O NATAL DOS PASSARINHOS
O NATAL DOS PASSARINHOS - Maria Teoro Ângelo
Piscamos os olhos e dezembro chegou. Chegou cheio dos ícones de fim de ano,
de Natal, de verão, de férias, de contrastes. As vitrines exibem seus
produtos em forma de presente, o vermelho é a cor do momento e o comércio se
abastece mais do desejo de comprar do que das vendas realmente
concretizadas. Estamos no clima. No clima de ainda fazer algo que ficou
faltando, de programar umas férias merecidas e observar o abismo das
diferenças sociais tão mais evidentes nesta época.
Outro dia vi a notícia de uma árvore de Natal que era enfeitada com cartões
constando o nome de crianças que ganhariam presentes. O comércio tem de
inventar, mas repete a apologia aos mais afortunados: Eu vou ganhar e você
não. As calçadas das cidades grandes abrigam em escala crescente, além dos
pedestres, os pedintes com crianças no colo aproveitando o sentimento de
culpa de quem gastou muito e que , com a esmola, pensa se redimir.
As confraternizações entre colegas de trabalho fecham os restaurantes e todo
mundo ingere milhares de calorias sem se esquecer de deixar bem visível na
mesa as latinhas de refrigerante diet. Aí vemos que a maneira de segurar os
talheres ou de mastigar estraga a roupa de grife da mocinha bonita. O garfo
é espetado em posição vertical e seguro com a mão bem fechada como quem
enterra a espada no peito do inimigo desprotegido e caído no solo. Uma cesta
básica, um presentinho barato e vamos todos organizando nosso crédito diante
de Deus. Um pensamento de bondade, um oferecimento de perdão e as melhores
intenções nesses dias que prenunciam o ano que virá.

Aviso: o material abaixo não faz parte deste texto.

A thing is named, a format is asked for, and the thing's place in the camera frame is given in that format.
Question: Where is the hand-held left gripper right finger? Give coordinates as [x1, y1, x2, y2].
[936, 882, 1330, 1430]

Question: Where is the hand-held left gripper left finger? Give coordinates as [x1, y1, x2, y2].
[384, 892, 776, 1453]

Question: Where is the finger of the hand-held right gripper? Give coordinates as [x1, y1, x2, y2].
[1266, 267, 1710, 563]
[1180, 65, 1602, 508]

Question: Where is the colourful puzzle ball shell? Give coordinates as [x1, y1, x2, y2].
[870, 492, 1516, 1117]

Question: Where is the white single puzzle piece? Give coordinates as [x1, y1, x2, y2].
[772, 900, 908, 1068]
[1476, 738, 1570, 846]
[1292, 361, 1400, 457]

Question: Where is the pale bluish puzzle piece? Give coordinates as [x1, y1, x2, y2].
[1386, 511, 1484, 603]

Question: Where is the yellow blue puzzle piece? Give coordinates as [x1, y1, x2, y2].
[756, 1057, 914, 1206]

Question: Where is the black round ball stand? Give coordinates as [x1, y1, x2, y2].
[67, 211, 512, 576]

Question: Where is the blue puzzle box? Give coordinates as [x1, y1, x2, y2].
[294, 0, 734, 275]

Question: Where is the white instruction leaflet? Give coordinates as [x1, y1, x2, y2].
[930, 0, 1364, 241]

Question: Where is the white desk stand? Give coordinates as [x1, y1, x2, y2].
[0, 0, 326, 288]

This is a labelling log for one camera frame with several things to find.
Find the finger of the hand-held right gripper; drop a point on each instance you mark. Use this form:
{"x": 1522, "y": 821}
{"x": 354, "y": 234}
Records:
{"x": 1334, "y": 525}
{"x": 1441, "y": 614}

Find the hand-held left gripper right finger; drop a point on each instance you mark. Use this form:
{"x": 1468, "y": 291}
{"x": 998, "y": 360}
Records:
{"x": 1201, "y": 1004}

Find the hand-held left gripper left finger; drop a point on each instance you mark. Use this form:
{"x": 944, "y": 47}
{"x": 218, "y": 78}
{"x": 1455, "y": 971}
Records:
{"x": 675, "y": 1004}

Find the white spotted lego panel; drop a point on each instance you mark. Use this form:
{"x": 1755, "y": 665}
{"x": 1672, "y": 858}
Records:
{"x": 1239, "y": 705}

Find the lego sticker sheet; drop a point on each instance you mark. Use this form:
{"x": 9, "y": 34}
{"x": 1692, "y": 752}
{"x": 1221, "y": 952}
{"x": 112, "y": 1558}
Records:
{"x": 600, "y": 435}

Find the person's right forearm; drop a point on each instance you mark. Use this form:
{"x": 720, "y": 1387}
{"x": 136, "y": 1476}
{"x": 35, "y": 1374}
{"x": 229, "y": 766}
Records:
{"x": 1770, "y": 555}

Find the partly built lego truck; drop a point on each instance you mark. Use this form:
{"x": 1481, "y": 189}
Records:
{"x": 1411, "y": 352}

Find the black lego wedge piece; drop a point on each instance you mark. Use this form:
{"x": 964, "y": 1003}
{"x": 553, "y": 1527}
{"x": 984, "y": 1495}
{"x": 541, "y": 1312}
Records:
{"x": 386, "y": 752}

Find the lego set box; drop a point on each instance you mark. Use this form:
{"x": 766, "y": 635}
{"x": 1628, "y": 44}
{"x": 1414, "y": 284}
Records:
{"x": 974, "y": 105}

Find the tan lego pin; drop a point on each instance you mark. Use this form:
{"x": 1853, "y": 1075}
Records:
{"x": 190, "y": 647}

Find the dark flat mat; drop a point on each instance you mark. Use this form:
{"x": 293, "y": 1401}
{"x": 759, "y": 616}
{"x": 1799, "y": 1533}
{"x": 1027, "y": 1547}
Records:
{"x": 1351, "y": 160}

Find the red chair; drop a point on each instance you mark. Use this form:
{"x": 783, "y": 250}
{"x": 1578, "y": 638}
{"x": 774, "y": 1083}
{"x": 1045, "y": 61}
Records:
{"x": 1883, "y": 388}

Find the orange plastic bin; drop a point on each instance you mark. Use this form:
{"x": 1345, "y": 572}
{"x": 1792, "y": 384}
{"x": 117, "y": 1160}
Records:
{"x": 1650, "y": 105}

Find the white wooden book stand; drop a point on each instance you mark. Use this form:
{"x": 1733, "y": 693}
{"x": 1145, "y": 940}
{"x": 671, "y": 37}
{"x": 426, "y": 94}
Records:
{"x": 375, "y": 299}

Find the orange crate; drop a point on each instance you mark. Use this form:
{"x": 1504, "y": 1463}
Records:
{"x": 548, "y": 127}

O ano passou depressa, a vida passa depressa e tudo voa. Voa o tempo, voam
muitas esperanças, voam as oportunidades que não soubemos aproveitar. Voam
pássaros nas mangueiras aproveitando a safra generosa. Árvores carregadas de
jacas, de lichias, Tempo dos abacaxis mais doces e dos pêssegos
pingo-de-mel. Mesas fartas, desperdício ao lado da fome e da penúria. Tempos
perigosos , assaltos e roubos como a forma equivocada de repartir melhor o
pão. Tempo de reflexões, de avaliações, de mudanças.
Tempo rico para olhar o mundo e ficar na dúvida se gostou ou não dos galhos
secos pintados de branco, com dezenas de pássaros de enfeite feitos de
acordo com a imaginação de quem os produziu. Impossível nomeá-los com cabeça
de bem-te-vi cauda de penas longas para dar maior efeito.
Tempo de aparências, de muita cor, de muito exagero no que é perfeitamente
dispensável. Tempo de alegrias fabricadas enquanto parecem ficar em segundo
plano o sentido do Natal, do pensamento cristão, a fraternidade, as coisas
mais sinceras e humanas e os pássaros de verdade tendo mais garantia de que
haverá no futuro árvores e frutos. E que os homens vivam em paz!